И — понеслись вниз! На каком-то бугорке доску подбросило, она развернулась, и все трое полетели в разные стороны, кубарем выкатились на реку. А тут за ними и другие вдогонку пустились — и такая куча мала на берегу получилась, не разобрать, где чьи ноги, чьи руки. Кое-как выбрались Морозовы с Федюшкой, поднялись наверх. Достал Петр Лукич из своих запасов кулек с пряниками обливными, сыпанул с горы прямо в кучу малу.

— Держи, голопузые! Не поминай лихом!

— Ну, вот и размялись, — вытер ладонью пот со лба Петр Лукич. — А я вроде и помолодел. Аннушка, Федюшка, чего ж молчите-то: помолодел я, ай нет?

— Помолодел, помолодел! — засмеялась Аннушка.

Розвальни снова, как показалось Федюшке, выехали в степь. Справа от дороги простиралось обширное поле с изредка торчащими из-под снега пучками прошлогодней травы. Слева было голо, но когда въехали на пригорок, перед Федюшкой вдруг показались деревушки с низкими темными избами. Белыми столбами поднимался из труб к морозному небу дым.

— Это Москва, Петр Лукич? — спросил Федюшка удивленно.

— Москва. Вот сейчас проехали поле — это Васильев луг. А то, что ты видишь, — Зарядье. Дом у меня там стоит. Там и вся мастеровщина собралась: портные, сапожники, картузники, шапочники, скорняки, колодочники, пуговичники — да всех и не переберешь!.. А ты вот погляди — красота?

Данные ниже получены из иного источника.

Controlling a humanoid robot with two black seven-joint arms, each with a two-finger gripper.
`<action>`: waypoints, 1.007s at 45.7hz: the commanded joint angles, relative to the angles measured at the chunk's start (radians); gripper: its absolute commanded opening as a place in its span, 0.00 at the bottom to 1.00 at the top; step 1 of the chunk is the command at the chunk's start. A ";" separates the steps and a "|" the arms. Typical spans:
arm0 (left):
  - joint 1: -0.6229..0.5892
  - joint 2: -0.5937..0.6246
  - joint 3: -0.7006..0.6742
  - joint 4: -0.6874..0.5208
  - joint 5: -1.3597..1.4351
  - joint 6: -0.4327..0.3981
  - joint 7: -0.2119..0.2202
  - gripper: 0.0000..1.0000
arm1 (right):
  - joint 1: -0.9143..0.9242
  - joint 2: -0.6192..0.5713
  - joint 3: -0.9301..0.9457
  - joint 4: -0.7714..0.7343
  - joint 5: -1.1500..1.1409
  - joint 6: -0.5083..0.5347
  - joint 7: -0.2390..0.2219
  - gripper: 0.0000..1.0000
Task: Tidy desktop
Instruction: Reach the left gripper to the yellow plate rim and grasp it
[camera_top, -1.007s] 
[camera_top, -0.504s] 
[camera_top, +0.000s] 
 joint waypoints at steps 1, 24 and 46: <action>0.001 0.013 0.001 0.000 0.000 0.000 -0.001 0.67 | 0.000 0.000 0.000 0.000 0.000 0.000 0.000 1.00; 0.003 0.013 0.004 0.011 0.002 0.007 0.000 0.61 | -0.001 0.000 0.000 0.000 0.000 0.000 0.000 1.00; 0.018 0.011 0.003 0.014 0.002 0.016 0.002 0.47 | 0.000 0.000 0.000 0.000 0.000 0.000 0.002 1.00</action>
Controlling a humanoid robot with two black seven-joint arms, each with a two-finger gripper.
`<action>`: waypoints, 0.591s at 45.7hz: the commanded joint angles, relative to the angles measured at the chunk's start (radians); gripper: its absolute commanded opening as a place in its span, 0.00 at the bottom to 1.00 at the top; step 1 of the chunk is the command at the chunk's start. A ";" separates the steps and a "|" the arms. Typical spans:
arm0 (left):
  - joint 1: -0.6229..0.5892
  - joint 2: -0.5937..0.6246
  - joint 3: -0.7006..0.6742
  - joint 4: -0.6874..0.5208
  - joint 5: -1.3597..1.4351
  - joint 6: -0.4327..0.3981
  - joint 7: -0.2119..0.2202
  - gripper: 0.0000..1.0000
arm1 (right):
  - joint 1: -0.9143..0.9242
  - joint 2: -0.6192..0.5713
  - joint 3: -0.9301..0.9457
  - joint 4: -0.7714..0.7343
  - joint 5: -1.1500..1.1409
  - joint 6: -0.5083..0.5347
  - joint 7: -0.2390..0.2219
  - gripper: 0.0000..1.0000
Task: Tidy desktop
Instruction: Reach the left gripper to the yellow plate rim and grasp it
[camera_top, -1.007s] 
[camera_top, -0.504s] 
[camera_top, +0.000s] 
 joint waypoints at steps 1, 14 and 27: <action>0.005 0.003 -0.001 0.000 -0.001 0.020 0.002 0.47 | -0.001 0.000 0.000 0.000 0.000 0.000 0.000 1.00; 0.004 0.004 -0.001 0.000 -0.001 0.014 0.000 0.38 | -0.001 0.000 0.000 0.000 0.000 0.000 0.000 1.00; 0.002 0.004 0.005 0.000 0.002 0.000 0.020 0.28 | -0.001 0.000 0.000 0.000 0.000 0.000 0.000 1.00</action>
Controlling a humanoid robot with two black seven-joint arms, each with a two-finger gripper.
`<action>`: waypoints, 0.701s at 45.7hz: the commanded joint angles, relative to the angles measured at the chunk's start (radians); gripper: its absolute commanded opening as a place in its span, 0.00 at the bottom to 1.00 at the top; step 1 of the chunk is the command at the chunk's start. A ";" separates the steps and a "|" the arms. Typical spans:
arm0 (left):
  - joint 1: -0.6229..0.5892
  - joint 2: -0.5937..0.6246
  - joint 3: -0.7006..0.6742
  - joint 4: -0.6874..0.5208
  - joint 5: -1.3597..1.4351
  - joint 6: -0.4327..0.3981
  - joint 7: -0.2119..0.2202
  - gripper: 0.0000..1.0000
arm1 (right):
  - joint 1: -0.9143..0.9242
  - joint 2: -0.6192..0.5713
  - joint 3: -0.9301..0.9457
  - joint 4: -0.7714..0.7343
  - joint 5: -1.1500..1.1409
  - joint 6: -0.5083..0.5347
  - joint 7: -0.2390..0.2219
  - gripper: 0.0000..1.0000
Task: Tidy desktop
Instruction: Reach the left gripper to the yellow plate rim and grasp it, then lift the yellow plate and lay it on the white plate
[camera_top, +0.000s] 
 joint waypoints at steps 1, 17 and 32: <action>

Глянул Федюшка, куда Петр Лукич показывал, и церковку увидел, небольшую, ладную из себя, незаносчивую.

— Это, Федор Григорьич, знаменитая церковка, хоть и махонькая. Вот по этой дороге возвертался с поля Куликова великий князь Дмитрий Донской. Остановился он тут и соорудил в память убиенных вот эту церковку Всех Святых, что на Кулишках.

— На каких Кулишках, Петр Лукич?

— А это поемный лужок. Вишь, Васильев луг-то до се тянется. А вот за лужком и Солянка пошла, тоже торговая слобода.

— А тут чем торгуют? — спросил Федюшка. — Небось солью?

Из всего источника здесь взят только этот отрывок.